What the task requires: Where a line below holds the string "metal", copy that line.

═════ Listed records ═════

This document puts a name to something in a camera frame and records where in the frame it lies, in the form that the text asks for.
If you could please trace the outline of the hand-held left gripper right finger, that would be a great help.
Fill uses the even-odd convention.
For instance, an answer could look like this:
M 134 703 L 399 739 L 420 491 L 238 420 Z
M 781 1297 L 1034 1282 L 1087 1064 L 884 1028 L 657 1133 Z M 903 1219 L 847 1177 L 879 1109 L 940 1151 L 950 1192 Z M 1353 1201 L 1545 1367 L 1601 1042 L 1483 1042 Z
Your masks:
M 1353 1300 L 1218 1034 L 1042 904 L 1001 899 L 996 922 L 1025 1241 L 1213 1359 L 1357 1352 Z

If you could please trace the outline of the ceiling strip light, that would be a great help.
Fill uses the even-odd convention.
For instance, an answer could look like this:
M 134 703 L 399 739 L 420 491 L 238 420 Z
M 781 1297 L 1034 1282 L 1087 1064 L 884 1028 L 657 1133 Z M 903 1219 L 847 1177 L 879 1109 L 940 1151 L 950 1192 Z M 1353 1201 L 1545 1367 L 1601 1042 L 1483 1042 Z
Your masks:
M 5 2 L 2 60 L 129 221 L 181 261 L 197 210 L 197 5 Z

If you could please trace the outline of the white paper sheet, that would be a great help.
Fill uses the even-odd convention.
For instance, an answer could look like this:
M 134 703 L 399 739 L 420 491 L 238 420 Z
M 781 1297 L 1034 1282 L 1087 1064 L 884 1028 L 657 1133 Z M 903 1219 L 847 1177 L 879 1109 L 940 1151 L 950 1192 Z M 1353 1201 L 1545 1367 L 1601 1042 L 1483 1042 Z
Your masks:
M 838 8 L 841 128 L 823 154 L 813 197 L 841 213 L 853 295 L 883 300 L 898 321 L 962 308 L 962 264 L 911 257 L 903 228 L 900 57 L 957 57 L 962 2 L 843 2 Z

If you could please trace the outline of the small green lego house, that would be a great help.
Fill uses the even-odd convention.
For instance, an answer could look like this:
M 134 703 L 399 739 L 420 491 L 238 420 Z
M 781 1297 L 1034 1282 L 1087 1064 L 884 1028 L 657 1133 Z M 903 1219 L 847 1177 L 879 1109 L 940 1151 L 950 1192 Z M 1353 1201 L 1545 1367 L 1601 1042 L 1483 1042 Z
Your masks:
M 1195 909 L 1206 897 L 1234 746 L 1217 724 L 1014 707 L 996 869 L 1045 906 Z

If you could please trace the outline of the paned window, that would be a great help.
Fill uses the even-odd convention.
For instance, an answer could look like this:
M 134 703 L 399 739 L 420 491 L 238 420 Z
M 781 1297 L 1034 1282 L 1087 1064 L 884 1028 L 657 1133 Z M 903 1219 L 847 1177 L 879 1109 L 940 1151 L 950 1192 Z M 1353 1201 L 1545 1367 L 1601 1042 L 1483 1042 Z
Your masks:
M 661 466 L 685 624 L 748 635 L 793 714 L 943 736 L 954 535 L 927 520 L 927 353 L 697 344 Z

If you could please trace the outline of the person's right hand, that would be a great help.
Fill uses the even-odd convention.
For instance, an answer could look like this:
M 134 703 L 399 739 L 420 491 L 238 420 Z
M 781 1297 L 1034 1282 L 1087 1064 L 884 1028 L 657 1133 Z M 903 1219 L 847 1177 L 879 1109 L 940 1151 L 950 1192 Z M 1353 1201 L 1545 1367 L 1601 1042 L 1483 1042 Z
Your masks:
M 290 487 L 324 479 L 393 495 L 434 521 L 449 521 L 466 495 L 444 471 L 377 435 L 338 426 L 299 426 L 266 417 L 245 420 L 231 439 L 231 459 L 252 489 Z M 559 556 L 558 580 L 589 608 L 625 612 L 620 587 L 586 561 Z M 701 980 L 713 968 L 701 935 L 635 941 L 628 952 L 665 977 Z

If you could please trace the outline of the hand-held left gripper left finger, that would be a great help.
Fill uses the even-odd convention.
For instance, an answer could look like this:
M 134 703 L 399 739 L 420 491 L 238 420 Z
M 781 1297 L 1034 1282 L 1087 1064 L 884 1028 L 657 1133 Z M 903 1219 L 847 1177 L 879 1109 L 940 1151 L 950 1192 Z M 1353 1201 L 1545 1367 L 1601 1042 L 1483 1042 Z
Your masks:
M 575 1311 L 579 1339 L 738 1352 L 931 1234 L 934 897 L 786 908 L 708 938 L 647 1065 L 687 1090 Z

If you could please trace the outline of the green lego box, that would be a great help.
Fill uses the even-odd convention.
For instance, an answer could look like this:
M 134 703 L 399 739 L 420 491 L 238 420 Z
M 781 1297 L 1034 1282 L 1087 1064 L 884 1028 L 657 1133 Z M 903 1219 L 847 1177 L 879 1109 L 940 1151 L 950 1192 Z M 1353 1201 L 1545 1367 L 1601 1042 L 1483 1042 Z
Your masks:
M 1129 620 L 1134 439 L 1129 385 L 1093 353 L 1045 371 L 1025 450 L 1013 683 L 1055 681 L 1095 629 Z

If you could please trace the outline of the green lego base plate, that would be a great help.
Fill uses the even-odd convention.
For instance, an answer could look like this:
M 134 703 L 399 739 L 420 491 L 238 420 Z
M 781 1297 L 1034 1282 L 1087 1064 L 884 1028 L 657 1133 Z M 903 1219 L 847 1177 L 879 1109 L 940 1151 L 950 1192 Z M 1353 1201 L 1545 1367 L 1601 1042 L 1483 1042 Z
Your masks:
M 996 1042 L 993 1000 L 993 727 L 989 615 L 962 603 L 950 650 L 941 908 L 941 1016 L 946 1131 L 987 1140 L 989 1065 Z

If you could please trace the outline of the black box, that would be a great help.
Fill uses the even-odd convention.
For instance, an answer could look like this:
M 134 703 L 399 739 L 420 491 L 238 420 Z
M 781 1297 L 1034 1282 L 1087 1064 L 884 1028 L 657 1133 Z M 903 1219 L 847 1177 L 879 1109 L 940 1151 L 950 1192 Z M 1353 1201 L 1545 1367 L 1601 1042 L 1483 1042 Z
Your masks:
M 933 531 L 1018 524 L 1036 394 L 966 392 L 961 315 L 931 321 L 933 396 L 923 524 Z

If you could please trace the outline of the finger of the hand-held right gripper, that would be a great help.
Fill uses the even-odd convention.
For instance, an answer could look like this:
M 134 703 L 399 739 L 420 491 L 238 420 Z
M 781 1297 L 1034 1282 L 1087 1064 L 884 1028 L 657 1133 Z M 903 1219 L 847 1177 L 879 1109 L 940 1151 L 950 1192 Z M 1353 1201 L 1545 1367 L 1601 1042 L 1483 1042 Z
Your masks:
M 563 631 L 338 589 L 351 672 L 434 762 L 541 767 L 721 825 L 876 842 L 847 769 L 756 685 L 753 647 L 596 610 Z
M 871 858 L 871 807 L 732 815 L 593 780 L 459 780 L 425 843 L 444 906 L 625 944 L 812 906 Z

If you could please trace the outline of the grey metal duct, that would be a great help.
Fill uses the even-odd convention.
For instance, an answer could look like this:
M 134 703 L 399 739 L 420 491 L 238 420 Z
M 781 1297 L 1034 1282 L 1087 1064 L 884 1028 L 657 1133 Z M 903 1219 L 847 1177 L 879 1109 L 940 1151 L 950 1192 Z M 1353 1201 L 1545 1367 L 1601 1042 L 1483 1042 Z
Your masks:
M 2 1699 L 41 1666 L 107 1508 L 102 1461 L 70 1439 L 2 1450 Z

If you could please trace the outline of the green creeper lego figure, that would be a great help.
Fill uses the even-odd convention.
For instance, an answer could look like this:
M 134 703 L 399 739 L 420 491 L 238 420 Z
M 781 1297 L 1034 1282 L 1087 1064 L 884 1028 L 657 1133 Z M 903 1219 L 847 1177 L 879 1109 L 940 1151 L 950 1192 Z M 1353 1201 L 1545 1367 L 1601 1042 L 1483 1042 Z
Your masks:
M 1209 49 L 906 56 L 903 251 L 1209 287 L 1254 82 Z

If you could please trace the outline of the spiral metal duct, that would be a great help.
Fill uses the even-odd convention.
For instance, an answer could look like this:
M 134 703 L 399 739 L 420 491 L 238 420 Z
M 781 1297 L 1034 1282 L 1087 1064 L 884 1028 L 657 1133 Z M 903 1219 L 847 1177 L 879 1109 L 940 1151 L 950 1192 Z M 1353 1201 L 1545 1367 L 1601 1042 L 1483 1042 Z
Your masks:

═════

Answer for this exercise:
If you could please trace the outline of the grey metal duct, that would be a great help.
If you could please trace the outline of the spiral metal duct, that would be a great help.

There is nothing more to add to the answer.